Thomas Legrand qu’est-ce qu’un journaliste militant ?

Thomas Legrand : c’est un journaliste qui poursuit un but politique mais qui est journaliste dans son rapport aux faits. On a l’habitude de dire qu’un journaliste de Libération et qu’un journaliste du Figaro, quand ils débattent entre eux, ils ne se disent pas « tu mens », non, ils respectent les faits. Le rapport aux faits doit être journalistique. Les faits doivent être réels, recoupés . Il y a des codes et une procédure pour être journaliste. Mais il y a une limite, c’est de ne pas provoquer les faits.     Taha Bouhafs a été un grand journaliste quand il a révélé l’affaire Benalla (c’est grâce à ses images que l’affaire a pu naître). Par ailleurs, il a créé une infox avec Tolbiac… Il a une formation de journaliste et il a travaillé pour de grands médias, il est journaliste d’opinion, puis il dérive… Et moi si j’étais chef d’une rédaction, je ne l’embaucherais pas.      Thomas Legrand : je fais une différence entre journalisme d’opinion et journaliste de point de vue. Moi je suis journaliste de service public et je donne un point de vue.

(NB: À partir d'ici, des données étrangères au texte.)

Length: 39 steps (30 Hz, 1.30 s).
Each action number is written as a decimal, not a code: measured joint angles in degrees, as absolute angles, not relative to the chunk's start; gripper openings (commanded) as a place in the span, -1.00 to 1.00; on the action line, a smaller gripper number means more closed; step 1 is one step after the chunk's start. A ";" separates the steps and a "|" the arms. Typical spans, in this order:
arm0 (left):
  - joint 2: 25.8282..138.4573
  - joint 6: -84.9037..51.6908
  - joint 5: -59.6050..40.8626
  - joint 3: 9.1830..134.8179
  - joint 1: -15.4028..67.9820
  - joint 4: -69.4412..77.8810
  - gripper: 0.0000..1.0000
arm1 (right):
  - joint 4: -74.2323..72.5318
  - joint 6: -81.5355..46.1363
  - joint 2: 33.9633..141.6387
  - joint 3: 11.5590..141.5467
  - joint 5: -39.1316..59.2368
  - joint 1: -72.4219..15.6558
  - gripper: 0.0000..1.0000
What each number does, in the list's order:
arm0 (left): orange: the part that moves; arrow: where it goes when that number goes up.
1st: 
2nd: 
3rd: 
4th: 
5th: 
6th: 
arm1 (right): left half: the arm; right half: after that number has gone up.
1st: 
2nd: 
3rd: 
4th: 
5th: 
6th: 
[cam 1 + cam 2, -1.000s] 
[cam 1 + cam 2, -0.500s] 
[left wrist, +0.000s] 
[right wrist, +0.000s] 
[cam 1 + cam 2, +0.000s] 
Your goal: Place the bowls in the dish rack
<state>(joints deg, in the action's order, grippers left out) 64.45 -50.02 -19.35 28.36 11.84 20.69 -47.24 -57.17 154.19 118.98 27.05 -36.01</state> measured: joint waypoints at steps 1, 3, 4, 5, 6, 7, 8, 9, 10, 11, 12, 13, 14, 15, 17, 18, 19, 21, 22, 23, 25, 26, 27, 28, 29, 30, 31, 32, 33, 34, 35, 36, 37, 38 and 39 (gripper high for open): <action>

Emmanuelle Daviet : Lorsqu’on est journaliste politique sur une antenne de service public quels sont les principes à appliquer pour ne pas confondre carte de presse avec carte d’électeur?

Thomas Legrand : Lorsqu’on est journaliste il faut avoir cette capacité de schizophrénie. Ce n’est pas une maladie mais en l’occurrence c’est plutôt positif. C’est à dire que je suis électeur, et puis à côté je suis journaliste. Quand je suis journaliste, je me fiche de savoir, pour qui j’ai voté. En 1988 j’ai voté Mitterrand et deux ans après vous publiez un livre « La main droite de Dieu » et qui dénonce François Mitterrand.